An Evening of Poetry and Music with Voices of Poetry

Friday, May 10, 2019
7:00 PM–8:45 PM

Power is the invisible hand that shapes our lives—omnipresent but inevitably fleeting, and often based on illusions. As such, it makes rich fodder for creativity. The Rubin and Voices of Poetry present an evening of provocative poetry and music as part of our yearlong exploration of power.

This event will feature a sextet of distinguished and award-winning poets—Iraj Anvar, Jericho Brown, Cornelius Eady, Elizabeth T. Gray Jr., Sanjana Nair, and Daniel Tobin—who will share their work on the nature of power and the illusory qualities thereof.

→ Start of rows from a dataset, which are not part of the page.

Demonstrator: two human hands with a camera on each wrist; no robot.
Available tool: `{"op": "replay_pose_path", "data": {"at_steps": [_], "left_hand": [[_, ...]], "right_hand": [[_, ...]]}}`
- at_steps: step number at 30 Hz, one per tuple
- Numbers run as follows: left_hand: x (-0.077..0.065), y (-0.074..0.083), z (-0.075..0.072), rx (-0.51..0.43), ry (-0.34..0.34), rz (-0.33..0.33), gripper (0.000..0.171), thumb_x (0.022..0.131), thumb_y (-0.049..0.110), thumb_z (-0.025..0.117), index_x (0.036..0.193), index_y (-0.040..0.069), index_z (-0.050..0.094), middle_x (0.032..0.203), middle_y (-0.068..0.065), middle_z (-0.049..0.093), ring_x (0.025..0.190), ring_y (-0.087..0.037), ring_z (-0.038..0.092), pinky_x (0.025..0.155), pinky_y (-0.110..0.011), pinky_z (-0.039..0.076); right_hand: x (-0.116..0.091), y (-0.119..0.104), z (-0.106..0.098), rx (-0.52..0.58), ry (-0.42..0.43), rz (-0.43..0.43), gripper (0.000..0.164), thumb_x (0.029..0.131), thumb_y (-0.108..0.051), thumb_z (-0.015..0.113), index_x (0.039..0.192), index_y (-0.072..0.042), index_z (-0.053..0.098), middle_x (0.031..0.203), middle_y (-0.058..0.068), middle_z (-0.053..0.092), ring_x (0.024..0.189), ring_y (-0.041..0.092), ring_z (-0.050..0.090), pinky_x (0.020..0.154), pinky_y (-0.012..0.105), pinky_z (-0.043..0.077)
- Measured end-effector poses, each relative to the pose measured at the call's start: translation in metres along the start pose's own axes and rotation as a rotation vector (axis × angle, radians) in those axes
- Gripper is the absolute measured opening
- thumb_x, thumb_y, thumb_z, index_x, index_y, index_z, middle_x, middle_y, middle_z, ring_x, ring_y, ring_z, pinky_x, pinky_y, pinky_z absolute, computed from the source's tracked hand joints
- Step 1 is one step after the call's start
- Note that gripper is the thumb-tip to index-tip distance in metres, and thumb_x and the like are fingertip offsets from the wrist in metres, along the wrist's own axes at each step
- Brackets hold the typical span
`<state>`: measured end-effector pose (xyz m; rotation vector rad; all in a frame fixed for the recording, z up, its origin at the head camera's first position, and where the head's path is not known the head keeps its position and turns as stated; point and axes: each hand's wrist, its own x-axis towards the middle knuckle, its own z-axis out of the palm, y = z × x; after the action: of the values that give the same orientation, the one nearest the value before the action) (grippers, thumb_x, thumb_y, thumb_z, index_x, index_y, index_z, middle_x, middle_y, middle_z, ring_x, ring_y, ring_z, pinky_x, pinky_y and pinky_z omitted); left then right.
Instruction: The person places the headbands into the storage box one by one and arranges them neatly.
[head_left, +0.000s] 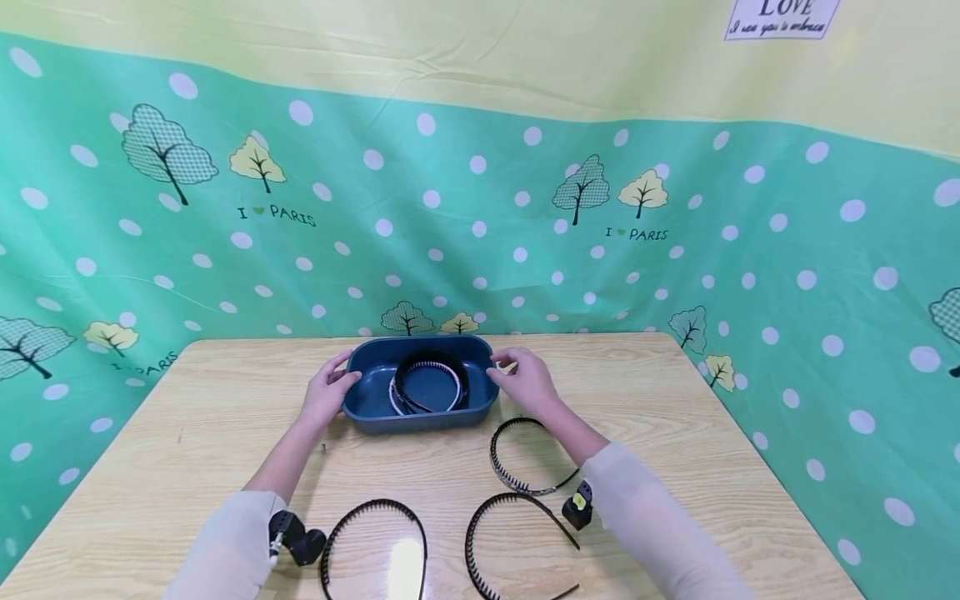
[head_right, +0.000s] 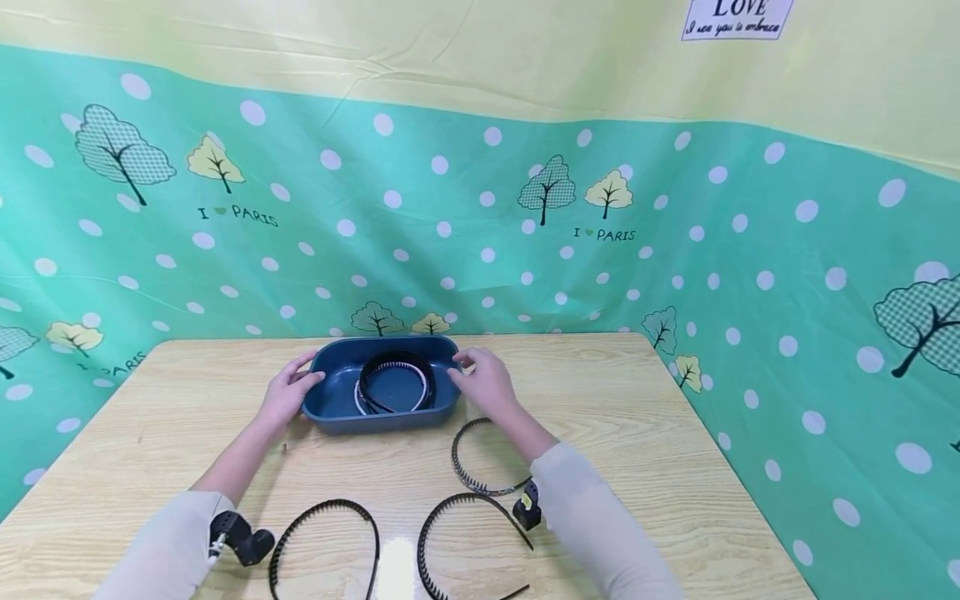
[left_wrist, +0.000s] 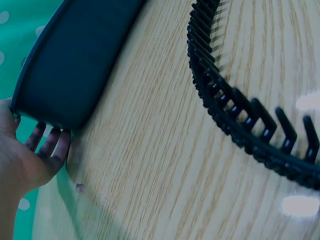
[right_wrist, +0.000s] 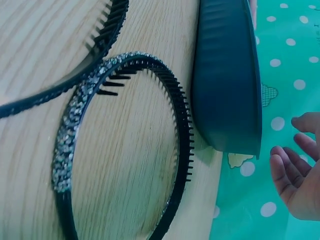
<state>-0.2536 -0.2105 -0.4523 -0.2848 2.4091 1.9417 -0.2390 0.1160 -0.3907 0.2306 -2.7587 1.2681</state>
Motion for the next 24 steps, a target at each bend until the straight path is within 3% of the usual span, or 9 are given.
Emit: {"op": "replay_pose_path", "data": {"at_steps": [17,24], "left_hand": [[0.001,-0.001,0.000,0.005,-0.008,0.007,0.056,0.096,0.025,0.050,0.148,0.020,0.029,0.142,-0.023,0.039,0.122,-0.037,0.047,0.091,-0.040,0.051],[0.000,0.001,-0.001,-0.005,-0.008,0.000,0.056,0.096,0.025,0.050,0.148,0.021,0.029,0.143,-0.023,0.038,0.121,-0.036,0.048,0.094,-0.043,0.049]], "right_hand": [[-0.006,0.020,-0.010,-0.018,0.030,-0.004,0.025,0.085,-0.021,0.068,0.106,-0.007,0.068,0.101,0.012,0.065,0.077,0.018,0.058,0.066,0.027,0.049],[-0.008,0.025,-0.013,-0.046,0.021,0.018,0.024,0.085,-0.022,0.068,0.105,-0.009,0.069,0.099,0.009,0.064,0.077,0.017,0.057,0.064,0.026,0.048]]}}
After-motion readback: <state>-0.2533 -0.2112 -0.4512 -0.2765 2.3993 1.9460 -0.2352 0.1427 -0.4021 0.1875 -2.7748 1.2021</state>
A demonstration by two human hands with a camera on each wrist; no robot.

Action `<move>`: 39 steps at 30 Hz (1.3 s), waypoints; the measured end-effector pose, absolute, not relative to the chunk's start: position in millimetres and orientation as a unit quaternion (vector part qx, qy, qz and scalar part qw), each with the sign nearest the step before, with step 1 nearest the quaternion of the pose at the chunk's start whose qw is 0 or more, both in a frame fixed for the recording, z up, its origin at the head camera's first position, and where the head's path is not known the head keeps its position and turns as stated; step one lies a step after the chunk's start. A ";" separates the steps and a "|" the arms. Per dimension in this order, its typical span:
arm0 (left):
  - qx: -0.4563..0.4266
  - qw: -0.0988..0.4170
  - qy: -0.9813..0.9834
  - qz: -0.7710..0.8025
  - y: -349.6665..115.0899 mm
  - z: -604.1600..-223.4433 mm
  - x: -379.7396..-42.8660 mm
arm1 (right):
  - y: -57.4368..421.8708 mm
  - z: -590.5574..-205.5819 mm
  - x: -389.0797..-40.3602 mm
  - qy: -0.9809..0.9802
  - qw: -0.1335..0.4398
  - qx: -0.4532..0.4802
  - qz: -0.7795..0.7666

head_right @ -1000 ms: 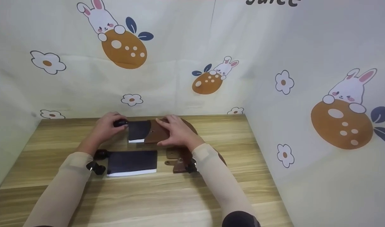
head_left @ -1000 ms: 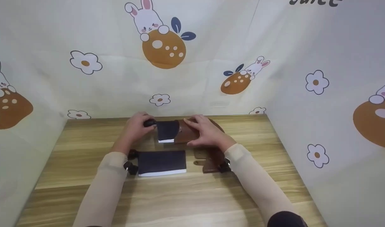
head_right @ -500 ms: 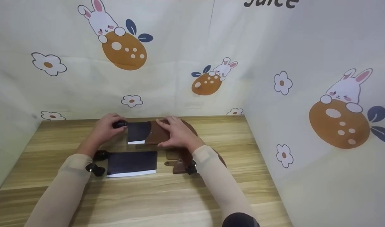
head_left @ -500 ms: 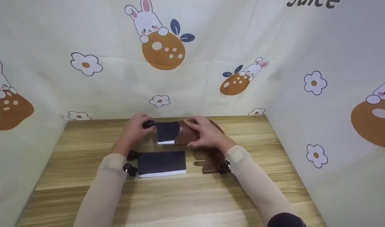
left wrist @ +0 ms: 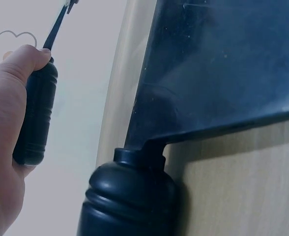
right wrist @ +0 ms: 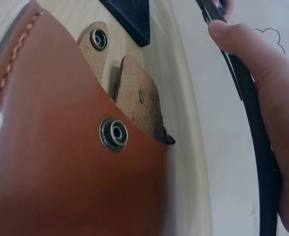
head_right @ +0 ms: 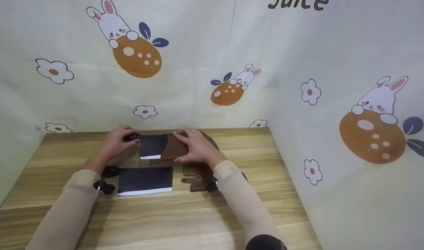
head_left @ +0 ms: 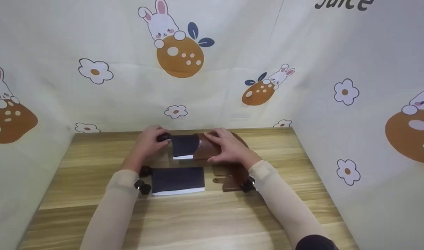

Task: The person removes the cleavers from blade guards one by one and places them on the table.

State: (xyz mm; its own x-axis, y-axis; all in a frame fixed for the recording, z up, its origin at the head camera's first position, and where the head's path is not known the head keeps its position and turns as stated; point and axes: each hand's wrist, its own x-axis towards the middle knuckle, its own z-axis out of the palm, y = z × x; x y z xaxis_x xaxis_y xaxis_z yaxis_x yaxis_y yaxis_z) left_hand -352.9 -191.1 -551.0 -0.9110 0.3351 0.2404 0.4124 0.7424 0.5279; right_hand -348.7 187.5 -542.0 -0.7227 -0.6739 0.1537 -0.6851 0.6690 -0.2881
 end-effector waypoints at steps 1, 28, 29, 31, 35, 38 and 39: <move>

A book signing by the poets will follow the program.

 

About the Poets

 

 

Iraj Anvar was born in Tehran, Iran and studied acting and directing with Alessandro Fersen (Studio di Arti Sceniche) in Rome. When he returned to Iran, he became one of the leading figures in the avant-garde theater in Tehran. He was a co-founder of the Tehran Theater Workshop, where he translated, adapted, and directed several plays, including adaptations of ancient Persian literature. After a distinguished career, in 1978 he traveled to the U.S., having obtained a scholarship to attend NYU. After the Iranian Revolution, he decided to remain in this country and, while teaching Persian Language and Literature at the department of Near Eastern Studies at NYU, received his PhD from NYU in 1991. In 2000, his English translation of Forty-Eight Ghazals, by the renowned Persian 13th century poet Jalal-addin Rumi, was published by Semar publishers. His second translation of Rumi’s poems was published by Morning light publishers under the title of Say Nothing. His artistic activities include poetry readings and “naqqali,” a form of storytelling in NYC and other U.S. cities. He currently teaches Persian language and culture at Brown University and has a new translation of Rumi’s poems to be published soon.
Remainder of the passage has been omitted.